Il souhaite retourner rapidement chez lui, se « débrouiller avec l’aide-familiale », mais ajoute-t-il, « ce sera peut-être autre chose… (silence)… un cercueil ? »

Nous lui disons que nous sommes là pour l’accompagner au niveau spirituel, religieux, voire social, pour aborder avec lui ce qu’il craint ou redoute, mais que ce sera uniquement à sa demande.

Nous partageons un moment ludique en lui montrant une vidéo sur l’activité d’un berger en montagne. Le patient est captivé par l’écran. La richesse des commentaires nous laisse bouche bée. Nous avons droit à l’analyse du travail des trois chiens, de l’environnement végétal, de l’état sanitaire du troupeau.

Le patient revit, commente avec verve, en professionnel.

Il nous laisse partir à regret : « À lundi prochain ! »

Tisser des relations fortes

À partir de la troisième visite, le patient nous accueille comme des amis.

Son fils, soixante ans, est venu le voir. Les examens sont achevés, et le traitement a commencé ce matin. Il ne veut pas connaître la nature de son mal, mais dit respecter rigoureusement toutes les prescriptions. L’ennui, c’est toujours cette grosse fatigue qui perdure.
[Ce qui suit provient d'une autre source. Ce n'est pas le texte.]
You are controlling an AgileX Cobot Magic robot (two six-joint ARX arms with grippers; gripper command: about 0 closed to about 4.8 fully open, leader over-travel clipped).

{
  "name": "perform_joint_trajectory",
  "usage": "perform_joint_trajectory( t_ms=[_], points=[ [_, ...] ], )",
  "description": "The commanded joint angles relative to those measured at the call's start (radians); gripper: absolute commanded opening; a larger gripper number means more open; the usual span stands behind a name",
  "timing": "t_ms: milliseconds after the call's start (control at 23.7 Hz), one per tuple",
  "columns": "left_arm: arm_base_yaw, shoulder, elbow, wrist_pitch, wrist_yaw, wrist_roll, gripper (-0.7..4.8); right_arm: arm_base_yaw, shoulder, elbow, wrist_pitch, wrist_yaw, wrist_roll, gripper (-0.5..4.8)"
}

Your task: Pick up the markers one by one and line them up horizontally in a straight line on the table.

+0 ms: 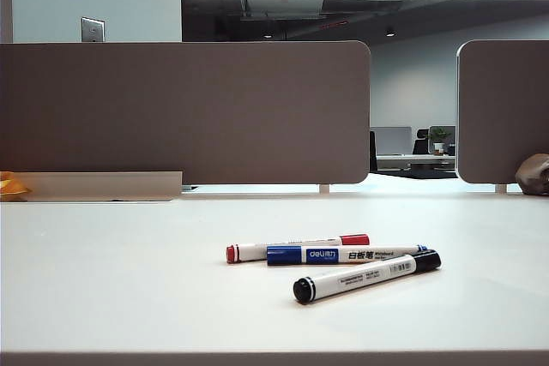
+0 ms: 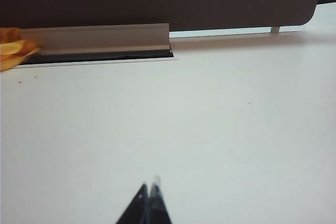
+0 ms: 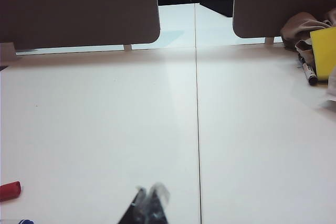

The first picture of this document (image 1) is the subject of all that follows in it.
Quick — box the red-capped whiteboard marker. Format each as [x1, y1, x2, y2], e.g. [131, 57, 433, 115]
[225, 233, 371, 264]

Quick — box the black-capped whiteboard marker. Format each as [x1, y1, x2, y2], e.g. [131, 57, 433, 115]
[293, 249, 443, 306]

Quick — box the wide brown desk partition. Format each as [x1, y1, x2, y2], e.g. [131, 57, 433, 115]
[0, 39, 372, 186]

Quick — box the blue-capped whiteboard marker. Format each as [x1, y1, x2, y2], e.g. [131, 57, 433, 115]
[266, 243, 429, 267]

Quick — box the grey background desk screen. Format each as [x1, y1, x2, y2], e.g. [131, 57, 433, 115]
[371, 126, 413, 156]

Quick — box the white background desk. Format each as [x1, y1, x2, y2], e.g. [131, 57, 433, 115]
[376, 153, 456, 170]

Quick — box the black office chair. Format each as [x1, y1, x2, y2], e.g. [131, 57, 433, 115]
[412, 128, 431, 155]

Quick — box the small potted green plant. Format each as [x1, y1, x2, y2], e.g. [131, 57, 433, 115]
[428, 126, 451, 156]

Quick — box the narrow brown desk partition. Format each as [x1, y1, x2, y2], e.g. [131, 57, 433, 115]
[455, 39, 549, 185]

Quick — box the brown crumpled object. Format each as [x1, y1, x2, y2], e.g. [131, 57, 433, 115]
[514, 153, 549, 195]

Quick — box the orange crumpled object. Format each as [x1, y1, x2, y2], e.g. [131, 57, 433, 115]
[0, 171, 33, 201]

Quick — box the metal wall plate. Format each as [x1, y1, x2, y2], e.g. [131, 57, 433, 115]
[80, 16, 106, 44]
On lui demande s’il connaît le chef des médecins. Il nous dit : « Non, il est ici ? » Du doigt, l’auxiliaire d’aumônerie pointe le plafond. Il rit et répond « Je le connais, je lui parle quelquefois, oui ! »

Nous nous quittons au son du psaume 120 (Seigneur mon secours) sur YouTube que nous abrégeons, car nous le sentons très fatigué, mais également très ému.
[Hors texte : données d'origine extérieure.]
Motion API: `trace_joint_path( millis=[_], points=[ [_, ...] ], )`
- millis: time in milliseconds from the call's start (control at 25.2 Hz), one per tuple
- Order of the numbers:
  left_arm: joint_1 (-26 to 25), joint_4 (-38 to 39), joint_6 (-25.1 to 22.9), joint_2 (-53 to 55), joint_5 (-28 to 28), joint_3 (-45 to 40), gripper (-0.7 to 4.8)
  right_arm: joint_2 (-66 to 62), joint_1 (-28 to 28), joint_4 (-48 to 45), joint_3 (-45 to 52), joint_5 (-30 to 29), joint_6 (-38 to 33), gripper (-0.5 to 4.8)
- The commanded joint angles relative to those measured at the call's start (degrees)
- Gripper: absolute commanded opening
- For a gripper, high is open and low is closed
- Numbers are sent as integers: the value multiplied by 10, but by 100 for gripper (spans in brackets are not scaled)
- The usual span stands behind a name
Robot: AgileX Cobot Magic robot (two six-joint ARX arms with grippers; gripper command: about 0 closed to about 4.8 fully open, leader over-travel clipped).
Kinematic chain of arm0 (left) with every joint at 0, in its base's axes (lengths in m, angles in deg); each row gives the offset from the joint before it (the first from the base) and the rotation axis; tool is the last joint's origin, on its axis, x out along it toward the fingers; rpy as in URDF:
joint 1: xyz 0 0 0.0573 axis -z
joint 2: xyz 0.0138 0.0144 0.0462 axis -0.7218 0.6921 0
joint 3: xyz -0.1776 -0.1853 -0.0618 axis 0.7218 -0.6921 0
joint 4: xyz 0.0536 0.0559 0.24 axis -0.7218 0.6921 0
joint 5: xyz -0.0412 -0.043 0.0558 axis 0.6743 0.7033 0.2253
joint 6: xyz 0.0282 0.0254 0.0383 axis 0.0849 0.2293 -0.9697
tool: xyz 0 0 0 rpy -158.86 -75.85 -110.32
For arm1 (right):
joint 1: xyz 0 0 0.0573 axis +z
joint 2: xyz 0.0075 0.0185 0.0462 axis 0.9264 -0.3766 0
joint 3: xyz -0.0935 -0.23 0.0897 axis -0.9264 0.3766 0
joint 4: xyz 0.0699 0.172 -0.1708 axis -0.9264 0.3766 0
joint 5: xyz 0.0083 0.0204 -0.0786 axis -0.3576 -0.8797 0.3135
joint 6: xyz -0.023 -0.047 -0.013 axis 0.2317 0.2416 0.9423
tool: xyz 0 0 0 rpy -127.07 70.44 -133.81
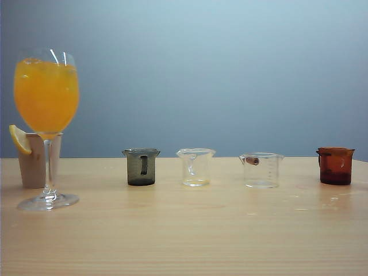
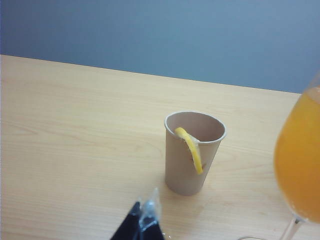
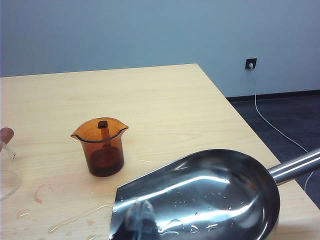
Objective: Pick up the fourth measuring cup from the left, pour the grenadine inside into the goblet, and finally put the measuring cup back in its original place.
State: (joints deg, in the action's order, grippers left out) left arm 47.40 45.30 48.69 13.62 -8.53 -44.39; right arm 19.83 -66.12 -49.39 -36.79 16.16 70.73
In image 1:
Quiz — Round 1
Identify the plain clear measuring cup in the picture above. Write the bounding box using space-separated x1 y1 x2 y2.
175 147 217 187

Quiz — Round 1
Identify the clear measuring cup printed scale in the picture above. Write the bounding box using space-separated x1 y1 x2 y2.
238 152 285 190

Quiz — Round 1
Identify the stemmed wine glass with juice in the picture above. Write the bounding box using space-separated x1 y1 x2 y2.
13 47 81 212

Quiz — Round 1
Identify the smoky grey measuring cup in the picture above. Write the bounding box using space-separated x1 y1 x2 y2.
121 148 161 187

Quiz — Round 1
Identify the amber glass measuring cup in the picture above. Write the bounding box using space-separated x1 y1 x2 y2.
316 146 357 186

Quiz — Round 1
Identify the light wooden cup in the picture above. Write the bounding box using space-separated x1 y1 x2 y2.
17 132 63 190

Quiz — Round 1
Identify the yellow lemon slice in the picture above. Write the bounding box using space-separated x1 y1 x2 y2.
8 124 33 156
18 avril, lundi de Pâques. Ni visite, ni coup de téléphone. Le patient n’exprime pas sa déception, invoque les impératifs d’un métier exigeant, mais nous le sentons triste et peiné. En revanche, deux voisins, que l’auxiliaire d’aumônerie connaît, l’ont visité.
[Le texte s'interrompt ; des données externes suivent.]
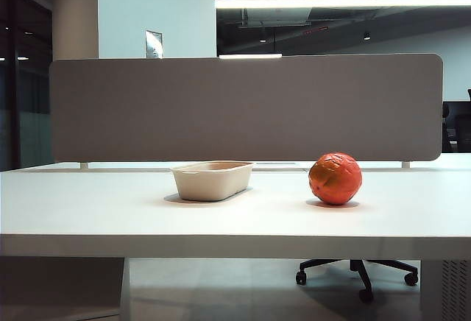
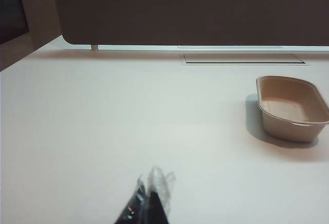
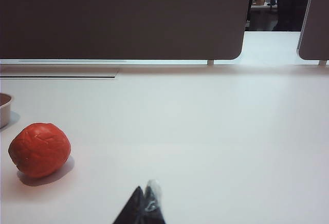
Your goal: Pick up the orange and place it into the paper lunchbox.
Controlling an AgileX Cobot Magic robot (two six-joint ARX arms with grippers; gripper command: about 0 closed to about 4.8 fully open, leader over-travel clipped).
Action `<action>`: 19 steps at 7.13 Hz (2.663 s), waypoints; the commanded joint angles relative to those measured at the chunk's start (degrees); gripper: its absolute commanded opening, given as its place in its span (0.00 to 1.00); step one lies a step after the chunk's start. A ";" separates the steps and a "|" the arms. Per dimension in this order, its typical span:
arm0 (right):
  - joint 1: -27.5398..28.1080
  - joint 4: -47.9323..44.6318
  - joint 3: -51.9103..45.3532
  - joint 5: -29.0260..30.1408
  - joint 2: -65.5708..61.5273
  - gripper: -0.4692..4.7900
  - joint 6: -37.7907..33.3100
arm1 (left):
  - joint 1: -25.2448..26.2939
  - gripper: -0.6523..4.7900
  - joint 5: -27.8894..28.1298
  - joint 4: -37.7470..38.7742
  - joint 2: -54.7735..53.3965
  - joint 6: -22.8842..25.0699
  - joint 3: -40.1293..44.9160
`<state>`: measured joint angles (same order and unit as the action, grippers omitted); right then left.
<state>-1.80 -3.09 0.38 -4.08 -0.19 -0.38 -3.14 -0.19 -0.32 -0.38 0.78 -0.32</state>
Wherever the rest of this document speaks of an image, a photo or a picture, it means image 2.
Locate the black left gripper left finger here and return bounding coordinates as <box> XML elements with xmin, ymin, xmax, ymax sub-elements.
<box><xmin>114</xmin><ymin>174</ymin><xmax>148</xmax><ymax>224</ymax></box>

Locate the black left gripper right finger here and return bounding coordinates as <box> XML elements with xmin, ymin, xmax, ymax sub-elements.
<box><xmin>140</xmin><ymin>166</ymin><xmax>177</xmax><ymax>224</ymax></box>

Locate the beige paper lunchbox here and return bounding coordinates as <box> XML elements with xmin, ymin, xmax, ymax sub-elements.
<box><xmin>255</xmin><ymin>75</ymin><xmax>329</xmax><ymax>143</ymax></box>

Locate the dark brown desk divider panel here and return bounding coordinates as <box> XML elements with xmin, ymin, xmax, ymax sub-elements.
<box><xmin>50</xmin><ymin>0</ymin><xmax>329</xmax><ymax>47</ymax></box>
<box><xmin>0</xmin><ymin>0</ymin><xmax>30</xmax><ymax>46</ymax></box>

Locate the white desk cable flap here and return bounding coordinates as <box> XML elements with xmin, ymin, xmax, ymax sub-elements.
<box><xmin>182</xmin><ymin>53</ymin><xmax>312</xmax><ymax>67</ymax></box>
Le personnel l’a installé sur un fauteuil : moins oppressé, il respire mieux et l’échange est plus dynamique. Il dit avoir une bonne journée et vouloir profiter de l’instant présent, car « demain sera sans doute différent » mais nous explique clairement qu’il n’a pas envie d’aborder le domaine spirituel, ou même celui d’une fin de vie, ce que nous respectons.

L’état physique s’est délabré, le patient est couvert d’œdèmes. Notre conversation porte sur les connaissances communes, sur des souvenirs relationnels qui ont tissé sa vie avec elles.

En sortant du centre, nous avons un étrange ressenti : c’est peut-être la dernière fois qu’il est dans cet état de grâce, où le temps reste suspendu…

Le personnel soignant, un relais indispensable

Contact avec l’infirmière, une personnalité solaire, mascotte des malades, qui nous annonce que le patient n’est pas très entouré familialement, n’a pas récupéré de la Covid, a une nécrose du poumon et se trouve en fin de vie.